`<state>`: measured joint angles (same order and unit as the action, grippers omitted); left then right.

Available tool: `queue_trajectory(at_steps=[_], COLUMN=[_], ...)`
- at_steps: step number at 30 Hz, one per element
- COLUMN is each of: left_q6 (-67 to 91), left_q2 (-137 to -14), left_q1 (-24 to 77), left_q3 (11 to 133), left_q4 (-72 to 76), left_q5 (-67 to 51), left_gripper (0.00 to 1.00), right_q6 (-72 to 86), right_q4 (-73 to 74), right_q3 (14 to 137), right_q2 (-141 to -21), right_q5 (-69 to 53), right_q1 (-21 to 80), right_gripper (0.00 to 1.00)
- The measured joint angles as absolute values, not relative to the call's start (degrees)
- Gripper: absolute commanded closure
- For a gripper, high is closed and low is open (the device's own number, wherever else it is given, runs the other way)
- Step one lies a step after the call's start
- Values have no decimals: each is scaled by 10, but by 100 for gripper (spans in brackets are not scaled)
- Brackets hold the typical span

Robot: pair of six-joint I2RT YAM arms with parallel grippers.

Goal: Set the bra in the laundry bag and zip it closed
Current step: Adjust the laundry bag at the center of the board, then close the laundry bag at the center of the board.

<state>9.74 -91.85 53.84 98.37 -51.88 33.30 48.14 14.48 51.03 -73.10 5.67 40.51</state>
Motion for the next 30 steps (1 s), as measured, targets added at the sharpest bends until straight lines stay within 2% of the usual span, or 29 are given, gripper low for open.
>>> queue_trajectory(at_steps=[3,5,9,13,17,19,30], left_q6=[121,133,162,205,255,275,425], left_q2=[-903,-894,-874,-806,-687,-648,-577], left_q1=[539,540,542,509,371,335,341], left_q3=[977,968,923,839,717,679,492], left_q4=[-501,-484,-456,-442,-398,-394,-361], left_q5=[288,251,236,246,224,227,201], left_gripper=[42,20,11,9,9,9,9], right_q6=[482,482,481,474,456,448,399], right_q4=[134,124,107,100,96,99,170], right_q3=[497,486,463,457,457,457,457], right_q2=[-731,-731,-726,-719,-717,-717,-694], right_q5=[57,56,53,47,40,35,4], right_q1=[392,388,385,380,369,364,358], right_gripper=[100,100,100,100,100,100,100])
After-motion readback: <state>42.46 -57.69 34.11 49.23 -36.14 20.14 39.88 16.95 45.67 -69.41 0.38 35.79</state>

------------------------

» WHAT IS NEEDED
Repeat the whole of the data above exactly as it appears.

» WRITTEN RESPONSE
`<state>`: measured joint angles (same order and unit as the action, grippers omitted); left then right.

Available tool: `queue_trajectory(at_steps=[_], COLUMN=[_], ...)`
- at_steps: step number at 30 Hz, one per element
- COLUMN is each of: left_q6 (-67 to 91), left_q2 (-137 to -14), left_q1 (-24 to 77), left_q3 (11 to 133), left_q4 (-72 to 76), left_q5 (-67 to 51), left_gripper (0.00 to 1.00), right_q6 (-72 to 86), right_q4 (-73 to 74), right_q3 (14 to 137), right_q2 (-141 to -21), right_q5 (-69 to 53), right_q1 (-21 to 80), right_gripper (0.00 to 1.00)
- The measured joint angles as absolute values, not relative to the call's start (degrees)
- Gripper: absolute commanded closure
- For a gripper, high is closed and low is open (the device's own number, wherever else it is given, runs the other way)
- Step one lies a step after the call's start
- Values have no decimals: each is scaled by 10, but by 100 for gripper (spans in brackets are not scaled)
- Brackets hold the typical span

Robot: pair of six-joint I2RT YAM arms with parallel grippers.

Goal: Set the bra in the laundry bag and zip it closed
Current step: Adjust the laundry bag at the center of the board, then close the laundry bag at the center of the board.

<state>9.74 -91.85 53.84 98.37 -51.88 33.30 48.14 14.48 51.03 -73.10 5.67 40.51</state>
Motion for the next 30 steps (1 s), as measured, targets added at the sharpest bends until straight lines stay within 2% of the usual span, or 29 are given, gripper low for open.
>>> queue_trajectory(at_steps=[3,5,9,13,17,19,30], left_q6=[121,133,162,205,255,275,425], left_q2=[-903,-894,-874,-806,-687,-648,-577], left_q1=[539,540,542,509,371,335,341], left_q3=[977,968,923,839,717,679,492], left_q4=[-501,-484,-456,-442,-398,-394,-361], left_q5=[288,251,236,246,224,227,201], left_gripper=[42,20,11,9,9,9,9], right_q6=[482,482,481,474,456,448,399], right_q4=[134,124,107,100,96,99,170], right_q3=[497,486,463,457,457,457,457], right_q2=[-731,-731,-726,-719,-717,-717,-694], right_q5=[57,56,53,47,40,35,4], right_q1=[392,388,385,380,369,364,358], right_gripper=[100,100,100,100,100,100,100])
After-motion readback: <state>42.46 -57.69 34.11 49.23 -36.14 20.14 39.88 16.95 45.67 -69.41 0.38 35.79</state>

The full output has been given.